Facebook built its own version of Snapchat Stories, called Quick Updates, but will not release it. Though Instagram Stories launched this week, Facebook isn’t going to follow suit.
Quick Updates created a special place to share within the Facebook app but outside of the News Feed. Accessible from a button at the top of the feed, Quick Updates would have let people share 24-hour disappearing photos and videos with overlaid text. These posts wouldn’t appear in the feed or in people’s profiles.
Quick Updates featured its own design style, opposed to Instagram Stories which much more closely copies Snapchat Stories. When asked about cloning Snapchat, Instagram CEO Kevin Systrom even said “They deserve all the credit.”
TechCrunch received screenshots of a test of Quick Updates two weeks ago, but the test quickly disappeared after we published about it. Facebook told me at the time that “Quick Updates” was an experiment shown to some people, and that Facebook would not move forward with it.
But the release of Instagram Stories begged the question of whether Facebook won’t modify the feature or release something similar, perhaps called “Facebook Stories.”
I asked Facebook, and a spokesperson told me “Quick updates was something we were going to test. It’s an idea we’re not pursuing anymore.” When pressed on the issue, the Facebook spokesperson provided this official statement:
“We often conduct small tests of new feature concepts, and this particular experience was an old test feature that was shown to some people.
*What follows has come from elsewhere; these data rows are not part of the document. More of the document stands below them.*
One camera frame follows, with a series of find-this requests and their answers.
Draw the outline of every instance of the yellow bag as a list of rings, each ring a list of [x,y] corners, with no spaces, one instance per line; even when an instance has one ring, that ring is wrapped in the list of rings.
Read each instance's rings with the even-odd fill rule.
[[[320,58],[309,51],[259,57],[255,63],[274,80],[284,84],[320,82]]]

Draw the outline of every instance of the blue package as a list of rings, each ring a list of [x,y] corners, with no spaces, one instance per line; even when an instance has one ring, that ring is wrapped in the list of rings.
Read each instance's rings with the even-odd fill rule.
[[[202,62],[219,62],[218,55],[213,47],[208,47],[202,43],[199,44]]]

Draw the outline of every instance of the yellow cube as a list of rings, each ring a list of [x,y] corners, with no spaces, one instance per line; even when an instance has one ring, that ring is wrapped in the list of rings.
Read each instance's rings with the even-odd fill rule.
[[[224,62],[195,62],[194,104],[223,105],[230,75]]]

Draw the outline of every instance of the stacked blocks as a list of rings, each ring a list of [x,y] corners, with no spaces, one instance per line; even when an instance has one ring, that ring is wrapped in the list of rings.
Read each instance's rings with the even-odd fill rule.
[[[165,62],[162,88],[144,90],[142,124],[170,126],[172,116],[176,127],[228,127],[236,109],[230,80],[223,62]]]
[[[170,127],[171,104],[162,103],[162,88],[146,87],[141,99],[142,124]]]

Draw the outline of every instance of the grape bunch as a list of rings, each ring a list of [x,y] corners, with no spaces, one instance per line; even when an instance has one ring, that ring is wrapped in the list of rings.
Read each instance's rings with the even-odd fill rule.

We don’t have any plans to launch it more broadly.”
So at least hardcore social media users won’t have to post non-stop daily updates to three networks, just two.
Screenshots of Facebook “Quick Updates,” a scrapped Snapchat clone
That said, on Facebook’s successful earnings call last week, Mark Zuckerberg vowed that “We see a world that is video first, with video at the heart of all of our apps and services.”
Yet Facebook hasn’t significantly updated its video uploader in nearly three years, despite me calling for them to modernize since 2013. You still can’t overlay filters, text, drawings or stickers on videos. You can’t combine multiple clips into a single video, add soundtracks, create transitions or use features found in other apps like Snapchat, YouTube, Vine and even Instagram.
Facebook did recently acquire MSQRD, an app for applying animated selfie filters similar to Snapchat’s lenses. But there’s been no official integration of MSQRD into Facebook or Instagram Stories, though Instagram says that’s coming.
Facebook’s video sharing tool is embarrassingly archaic and is sorely due for an upgrade. Instagram Stories just makes that even more clear.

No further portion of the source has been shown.